Only a handful of peacetime politicians can claim to have changed the world. Margaret Thatcher was one. She transformed not just her own Conservative Party, but the whole of British politics. Her enthusiasm for privatisation launched a global revolution and her willingness to stand up to tyranny helped to bring an end to the Soviet Union. Winston Churchill won a war, but he never created an “-ism”. The essence of Thatcherism was to oppose the status quo and bet on freedom: the right of individuals to run their own lives, as free as possible from micromanagement by the state.
In her early years in politics, economic liberalism was in retreat, the Soviet Union was extending its empire, and Milton Friedman and Friedrich Hayek were dismissed as academic eccentrics. The ideas of Friedman and Hayek persuaded her that things could be different. Most of this radicalism was hidden from the British electorate that voted her into office in 1979, largely in frustration with Labour’s ineptitude. What followed was an economic revolution. She privatised state industries, refused to negotiate with the unions, abolished state controls, broke the striking miners and replaced Keynesianism with Friedman’s monetarism. The inflation rate fell from a high of 27% in 1975 to 2.4% in 1986. The number of working days lost to strikes fell from 29m in 1979 to 2m in 1986. The top rate of tax fell from 83% to 40%.

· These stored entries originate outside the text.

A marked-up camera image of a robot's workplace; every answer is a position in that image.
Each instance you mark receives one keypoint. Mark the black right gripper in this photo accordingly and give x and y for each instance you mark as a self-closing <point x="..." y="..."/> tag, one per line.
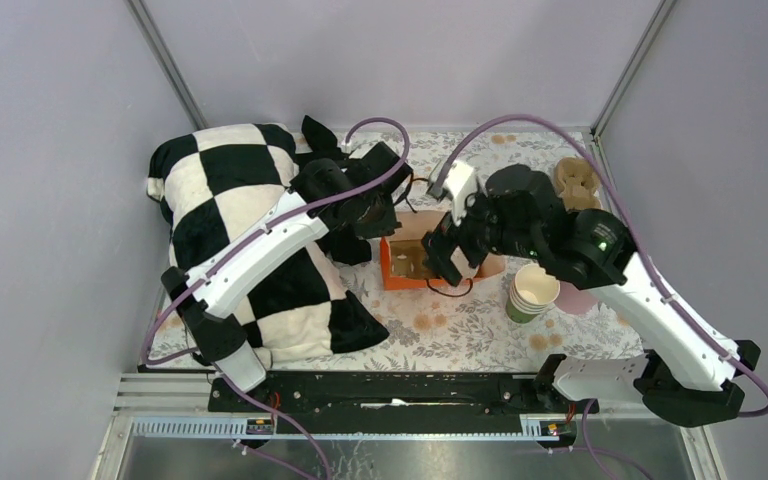
<point x="438" y="251"/>

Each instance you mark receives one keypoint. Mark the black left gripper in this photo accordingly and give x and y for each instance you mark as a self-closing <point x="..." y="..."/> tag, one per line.
<point x="385" y="226"/>

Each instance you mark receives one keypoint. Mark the brown cardboard cup carrier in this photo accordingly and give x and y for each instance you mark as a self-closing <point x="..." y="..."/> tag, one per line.
<point x="407" y="260"/>

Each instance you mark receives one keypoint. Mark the orange paper bag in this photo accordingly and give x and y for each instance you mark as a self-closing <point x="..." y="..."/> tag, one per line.
<point x="413" y="227"/>

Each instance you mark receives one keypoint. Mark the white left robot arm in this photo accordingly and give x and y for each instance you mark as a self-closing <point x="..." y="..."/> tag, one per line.
<point x="325" y="195"/>

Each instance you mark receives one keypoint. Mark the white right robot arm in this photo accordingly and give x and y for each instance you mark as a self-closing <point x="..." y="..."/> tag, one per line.
<point x="686" y="374"/>

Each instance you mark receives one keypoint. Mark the floral table mat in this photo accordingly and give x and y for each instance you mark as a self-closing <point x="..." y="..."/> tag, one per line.
<point x="432" y="332"/>

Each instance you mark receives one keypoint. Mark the stack of green paper cups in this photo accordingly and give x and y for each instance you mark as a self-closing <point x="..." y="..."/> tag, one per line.
<point x="531" y="292"/>

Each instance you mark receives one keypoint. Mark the pink cup of stirrers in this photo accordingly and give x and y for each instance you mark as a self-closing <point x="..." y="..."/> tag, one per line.
<point x="574" y="301"/>

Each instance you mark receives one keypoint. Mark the black white checkered blanket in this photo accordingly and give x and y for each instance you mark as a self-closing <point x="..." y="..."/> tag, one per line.
<point x="259" y="219"/>

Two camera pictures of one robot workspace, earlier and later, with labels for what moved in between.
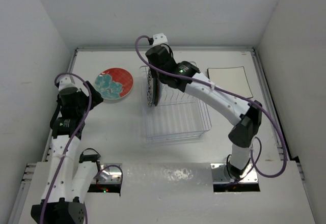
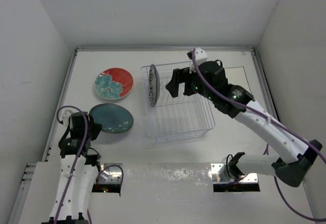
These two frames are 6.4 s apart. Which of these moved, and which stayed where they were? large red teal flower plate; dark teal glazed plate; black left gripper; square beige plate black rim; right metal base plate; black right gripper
Moved: black right gripper; black left gripper; dark teal glazed plate
Stayed: square beige plate black rim; large red teal flower plate; right metal base plate
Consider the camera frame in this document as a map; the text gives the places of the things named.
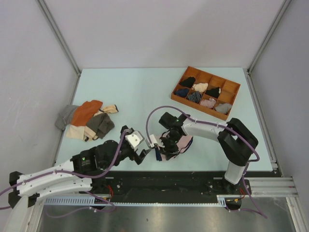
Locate grey rolled underwear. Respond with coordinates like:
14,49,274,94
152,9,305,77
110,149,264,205
214,103,232,115

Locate olive brown underwear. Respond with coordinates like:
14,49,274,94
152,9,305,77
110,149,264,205
84,113,115,140

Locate purple cable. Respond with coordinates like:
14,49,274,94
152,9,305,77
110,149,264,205
0,129,128,218
146,105,268,219

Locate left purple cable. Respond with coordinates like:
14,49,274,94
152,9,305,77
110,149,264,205
0,129,128,218

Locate pink underwear navy trim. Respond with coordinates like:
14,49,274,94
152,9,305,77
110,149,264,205
155,135,193,161

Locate grey striped underwear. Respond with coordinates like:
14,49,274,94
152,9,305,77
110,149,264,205
55,104,79,131

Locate peach underwear dark trim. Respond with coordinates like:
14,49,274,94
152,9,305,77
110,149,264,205
94,104,119,116

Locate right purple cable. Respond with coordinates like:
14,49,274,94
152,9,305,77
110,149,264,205
146,105,268,219

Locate pale pink rolled underwear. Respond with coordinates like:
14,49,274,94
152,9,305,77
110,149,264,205
200,98,216,109

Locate white cable duct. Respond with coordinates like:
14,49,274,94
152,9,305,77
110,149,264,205
44,195,243,207

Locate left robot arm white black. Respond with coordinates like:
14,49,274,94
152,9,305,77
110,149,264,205
8,126,150,208

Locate striped navy rolled underwear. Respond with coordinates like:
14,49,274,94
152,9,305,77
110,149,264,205
186,91,203,104

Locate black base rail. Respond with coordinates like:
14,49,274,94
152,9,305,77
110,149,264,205
79,169,282,196

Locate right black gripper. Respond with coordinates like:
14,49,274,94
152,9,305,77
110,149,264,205
156,131,183,160

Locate cream rolled underwear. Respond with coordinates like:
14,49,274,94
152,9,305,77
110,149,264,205
192,83,209,93

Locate black white rolled underwear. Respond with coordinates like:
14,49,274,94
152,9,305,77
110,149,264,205
205,87,221,99

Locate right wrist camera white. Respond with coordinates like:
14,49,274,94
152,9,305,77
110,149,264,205
148,134,161,148

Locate orange underwear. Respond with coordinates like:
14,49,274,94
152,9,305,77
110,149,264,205
70,100,103,127

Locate wooden compartment tray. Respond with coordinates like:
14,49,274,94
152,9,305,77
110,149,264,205
171,66,240,120

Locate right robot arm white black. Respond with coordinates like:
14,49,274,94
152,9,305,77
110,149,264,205
152,112,258,194

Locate cream beige underwear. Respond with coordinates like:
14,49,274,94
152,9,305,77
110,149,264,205
66,125,98,142

For a world in desperate need of growth, this is the wrong direction. Europe will never thrive until it frees up its markets. America will throttle its recovery unless it avoids overregulation. China will not sustain its success unless it starts to liberalise. This is a crucial time to hang on to Margaret Thatcher’s central perception: that for countries to flourish, people need to push back against the advance of the state. What the world needs now is more Thatcherism, not less.